Saya di rumah mengasuh anak)


     Teks di atas adalah petikan dari syair dua lagu bertemakan tenaga kerja Indonesia (TKI) dari Indramayu. Cobalah Anda melihat-lihat kios kaset di Pasar Indramayu. Di situ Anda akan menemukan kaset-kaset dangdut cirebonan dengan lirik berisi seputar nasib TKI. Karakter musiknya tersusun oleh inkulturasi antara musik tradisional Cirebon dan dangdut modern dalam beat mengentak. Di sebuah kios di Pasar Indramayu, ada sekitar lima kaset dengan masing-masing satu sampai dua lagu yang bertema TKI. Lirik lagu-lagu itu memaparkan sebuah fenomena sosial bertema TKI yang sangat memengaruhi tidak hanya kehidupan ekonomi, tetapi juga dinamika sosial kultural masyarakat Indramayu.

     Sebagai sebuah teks, kedua lirik lagu itu tidak berdiri otonom, tetapi dilatari oleh konstruksi sosial kultural yang menjadi konteks dari teks tersebut. Stuart Hall, perintis cultural studies dari Birmingham School of Cultural Studies menegaskan bahwa sebuah teks dimaknai dalam tarik-menarik antara proses encoding dan decoding. Dalam proses encoding, kita akan memahami apa latar motivasi pembuat teks dan bagaimana konstruksi sosial kultural yang membentuk teks itu, sementara decoding akan menggiring bagaimana decoder menyusun makna. Dengan demikian, Hall meninggalkan tradisi Gramscian yang melihat pemaknaan teks dalam proses kekuasaan satu arah. Hall melihat bahwa teks hadir sebagai sebuah representasi sosial dan relasi antarkekuasaan.
     Dalam khazanah pembahasan lirik lagu, konteks menjadi salah satu hal penting dalam memaknai lirik. Susan Donley (2001) melihat adanya keterkaitan yang kuat antara syair lagu dan realitas sosial. Dia membagi fungsi syair lagu menjadi tiga, yaitu fungsi literatur, fungsi dokumentasi sejarah, dan fungsi dokumentasi sosial. Fungsi literatur menekankan aspek tema dan pesan dalam syair. Fungsi dokumentasi sejarah melihat aspek tata nilai, kepercayaan, dan peristiwa dalam sebuah kurun waktu tertentu. Sementara fungsi dokumentasi sosial melihat aspek representasi tren, motivasi, dan pengalaman pembuat syair, serta untuk siapa syair itu dibuat.

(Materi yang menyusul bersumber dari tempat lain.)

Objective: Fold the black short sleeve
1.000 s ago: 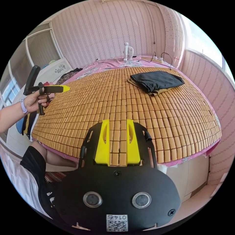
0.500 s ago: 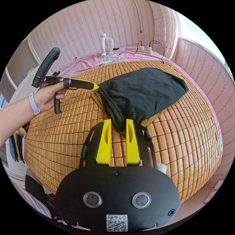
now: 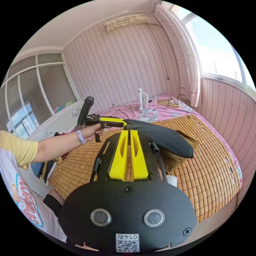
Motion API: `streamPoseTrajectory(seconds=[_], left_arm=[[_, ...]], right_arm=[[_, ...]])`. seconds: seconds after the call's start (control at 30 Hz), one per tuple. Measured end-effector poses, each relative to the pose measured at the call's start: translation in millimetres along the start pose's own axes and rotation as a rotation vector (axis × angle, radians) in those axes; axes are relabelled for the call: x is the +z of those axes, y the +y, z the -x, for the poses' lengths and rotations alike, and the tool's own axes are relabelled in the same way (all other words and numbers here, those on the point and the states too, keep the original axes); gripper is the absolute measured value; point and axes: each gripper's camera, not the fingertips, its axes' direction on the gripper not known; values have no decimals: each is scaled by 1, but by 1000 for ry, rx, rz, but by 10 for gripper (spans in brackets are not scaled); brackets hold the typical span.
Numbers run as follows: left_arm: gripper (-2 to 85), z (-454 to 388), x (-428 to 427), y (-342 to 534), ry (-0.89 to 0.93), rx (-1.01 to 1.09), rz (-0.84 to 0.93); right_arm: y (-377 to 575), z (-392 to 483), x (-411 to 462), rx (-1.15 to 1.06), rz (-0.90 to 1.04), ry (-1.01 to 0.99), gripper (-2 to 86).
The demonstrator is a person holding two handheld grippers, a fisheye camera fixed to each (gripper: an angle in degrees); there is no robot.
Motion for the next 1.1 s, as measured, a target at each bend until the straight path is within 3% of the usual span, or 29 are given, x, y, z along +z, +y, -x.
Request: streamPoseTrajectory(seconds=[0.1, 0.13, 0.2, 0.3, 0.37, 0.47, 0.6, 0.67, 0.73, 0.83, 0.9, 0.97, 1.1], left_arm=[[-8, -25, -77, 79, 128, -84, -35], [-8, -33, -88, 100, 146, -108, -28], [-9, -67, -115, 189, 143, -220, 68], [-10, -108, -136, 288, 82, -432, 185], [-10, -127, -154, 328, 89, -567, 120], [-10, -146, -179, 360, 70, -710, 27], [-10, -178, -191, 355, 61, -632, -2], [-10, -196, -186, 345, 77, -559, 21], [-9, -213, -174, 337, 70, -498, 82], [-9, -235, -154, 337, 60, -447, 135], [-6, -250, -143, 340, 120, -427, 164], [-1, -264, -145, 343, 100, -386, 155], [25, -269, -161, 370, -3, -446, 114]], right_arm=[[58, 42, -18, -62, 39, -192, 10], [91, 51, -11, -39, 134, -208, 12], [146, 53, 10, 70, 311, -186, 16], [208, 45, 33, 326, 456, -363, 25], [217, 58, 44, 313, 461, -460, 42], [205, 85, 68, 160, 594, -434, 62], [192, 100, 83, 147, 567, -579, 81], [202, 86, 105, 375, 593, -759, 97], [216, 75, 120, 519, 637, -818, 118], [232, 70, 129, 548, 715, -751, 125], [238, 68, 132, 541, 761, -730, 82], [242, 57, 127, 559, 726, -728, 21], [242, 23, 104, 652, 604, -734, 7]])
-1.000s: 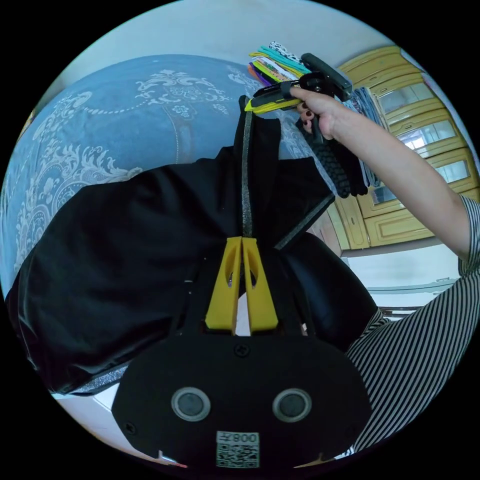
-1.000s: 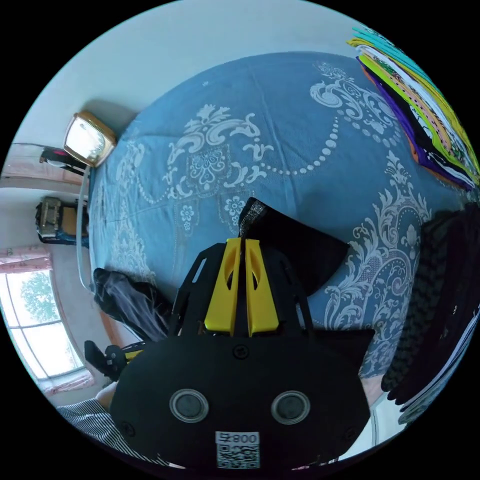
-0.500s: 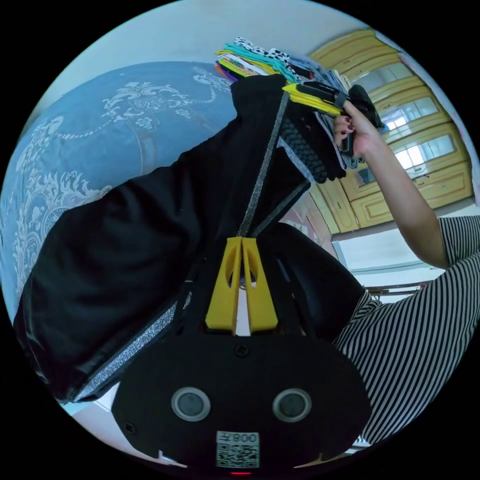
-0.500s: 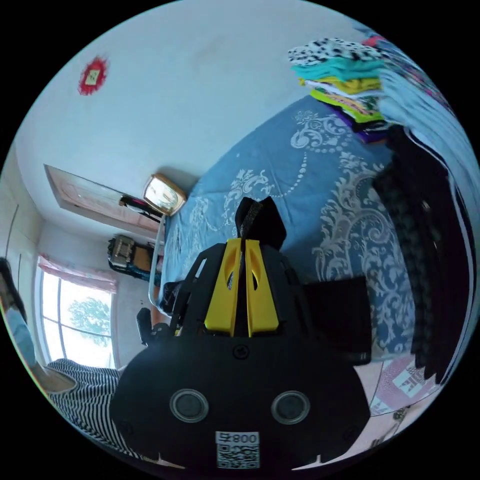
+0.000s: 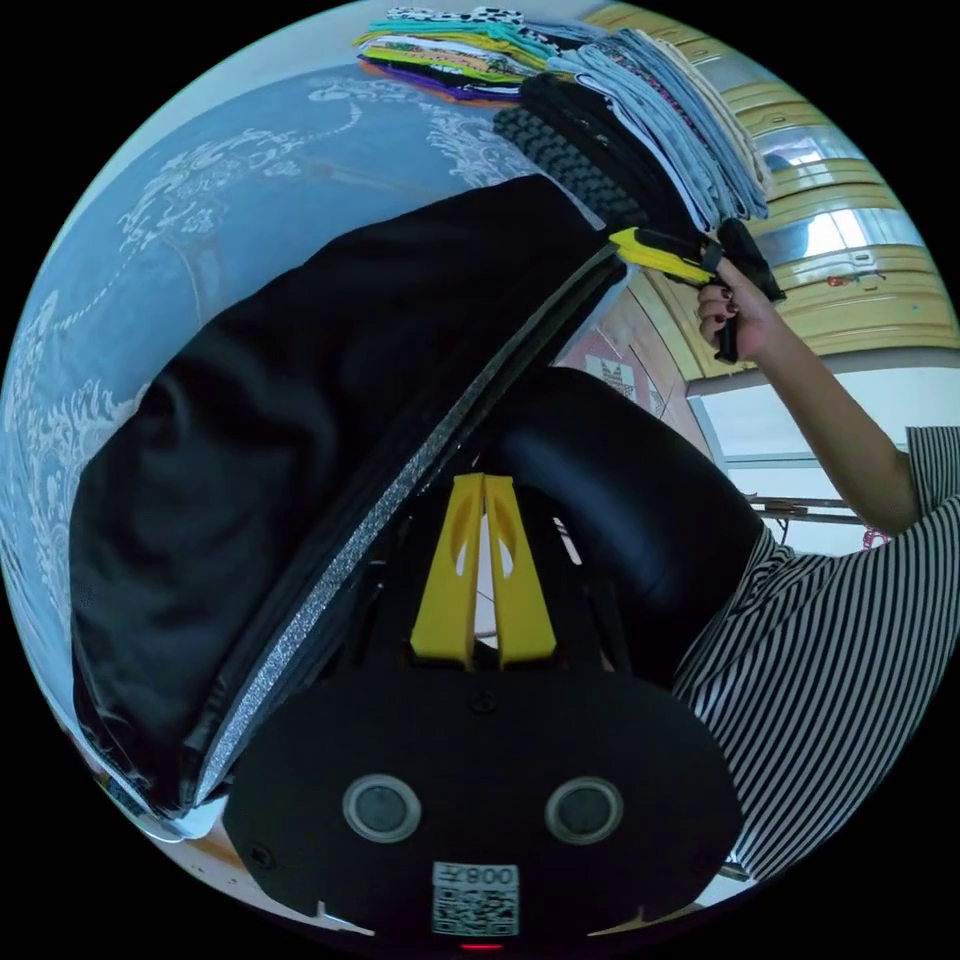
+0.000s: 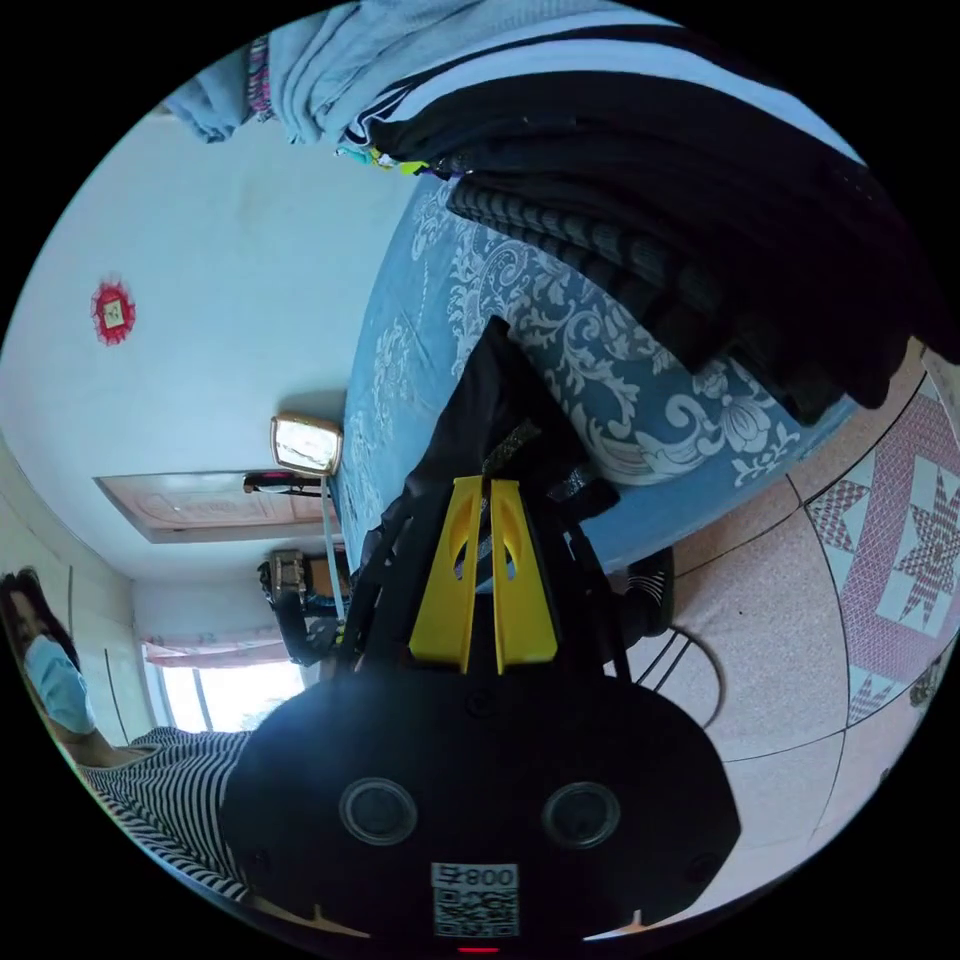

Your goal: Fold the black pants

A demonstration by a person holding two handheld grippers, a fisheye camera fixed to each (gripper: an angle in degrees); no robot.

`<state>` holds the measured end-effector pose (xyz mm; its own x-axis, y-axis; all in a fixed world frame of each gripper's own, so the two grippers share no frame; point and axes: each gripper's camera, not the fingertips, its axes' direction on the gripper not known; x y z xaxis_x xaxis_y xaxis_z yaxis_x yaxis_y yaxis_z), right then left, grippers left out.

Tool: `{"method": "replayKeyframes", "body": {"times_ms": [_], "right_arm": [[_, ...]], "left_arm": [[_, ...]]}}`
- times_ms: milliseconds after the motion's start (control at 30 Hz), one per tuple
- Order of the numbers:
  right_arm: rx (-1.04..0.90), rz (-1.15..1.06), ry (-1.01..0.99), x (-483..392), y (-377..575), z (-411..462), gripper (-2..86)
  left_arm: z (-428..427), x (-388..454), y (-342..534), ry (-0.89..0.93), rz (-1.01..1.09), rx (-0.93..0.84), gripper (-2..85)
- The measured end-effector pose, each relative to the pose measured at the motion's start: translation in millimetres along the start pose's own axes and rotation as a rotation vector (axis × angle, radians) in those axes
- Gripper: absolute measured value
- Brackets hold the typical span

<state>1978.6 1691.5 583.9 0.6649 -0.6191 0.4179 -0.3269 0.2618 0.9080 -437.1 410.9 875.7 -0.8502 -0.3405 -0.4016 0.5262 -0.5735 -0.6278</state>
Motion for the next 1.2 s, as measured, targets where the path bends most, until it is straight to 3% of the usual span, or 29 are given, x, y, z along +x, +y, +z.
{"method": "replayKeyframes", "body": {"times_ms": [467,733,900,1067,1200], "right_arm": [[-0.025,0.072,-0.099,20,55,-11,0.6],[-0.023,0.062,-0.068,-37,91,-20,0.0],[-0.160,-0.154,-0.010,-165,100,45,0.0],[-0.318,-0.381,0.064,-300,94,159,0.0],[-0.516,-0.620,0.126,-428,132,284,0.0]], "left_arm": [[-13,10,-70,-0.016,0.105,0.021,0.1],[-40,-43,-26,0.012,-0.091,0.100,0.1],[-56,-105,53,-0.057,-0.392,0.126,0.0],[-63,-127,93,-0.017,-0.446,0.118,0.0],[-96,-133,123,-0.103,-0.446,0.181,0.0]]}}
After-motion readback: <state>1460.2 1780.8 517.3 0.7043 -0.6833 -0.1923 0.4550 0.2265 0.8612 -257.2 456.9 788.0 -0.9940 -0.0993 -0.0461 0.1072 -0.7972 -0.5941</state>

      Dari syair Imagine karya John Lennon, kita bisa memahami bagaimana latar politik Perang Vietnam. Demikian pula Song of Bangladesh yang dinyanyikan oleh Joan Baez bermakna sangat kuat sebagai sebuah deskripsi duka lara terhadap tragedi kemiskinan di Bangladesh. Syair opera-opera Giacomo Puccini pun sangat kental oleh konteks romantisisme aristokrat dan pertentangan kelas masyarakat Eropa abad ke-19. Lirik-lirik negro spiritual dibentuk oleh sejarah perbudakan di Amerika. Di balik syair Stasiun Balapan karya Didi Kempot juga tersimpan konteks besar di mana terjadi transisi peran dari perempuan Jawa yang domestik menjadi perempuan yang bepergian ke luar kota. Contoh-contoh di atas hanya ingin menegaskan betapa lirik lagu sangat tidak independen, tetapi saling tergantung dengan situasi sejarah aktual.
      Berbeda dengan syair lagu Stasiun Balapan, syair-syair lagu rakyat dari Cirebon, Indramayu, dan sekitarnya di atas punya pesan yang lebih gamblang. Stasiun Balapan hanya bercerita tentang perpisahan seorang laki-laki dan perempuan tanpa kejelasan tujuan kepergian perempuan itu. Ini berbeda sekali dengan lagu-lagu cirebonan di atas. Papa Irma, sang pencipta lagu, dengan sangat jelas menceritakan nasib para TKI lewat lagu Nasib TKW. Kelugasan muncul lewat frase "kanggo mbantu ekonomi keluarga" (untuk membantu ekonomi keluarga). Pemilihan kata ekonomi secara paradigmatis menyajikan pilihan tentang kejujuran sosial yang telanjang. Rasanya sulit sekali menemukan kata ini dalam banyak syair lagu di Indonesia. Padahal, ekonomi menjadi salah satu sumber masalah penting bangsa ini. Syair tentang kisah klasik tidak dibayarnya gaji para TKI karena dirampas para agen di luar negeri juga tidak menyediakan ruang konotasi sama sekali. Lihatlah frase "bli digaji sampe tahunan, awak rusak ilang kehormatan" (tidak digaji sampai bertahun-tahun, badan rusak kehilangan kehormatan). Bukankah frase ini sangat representatif terhadap kisah-kisah pilu TKI yang pada masa pemerintahan baru ini tetap saja kita dengar?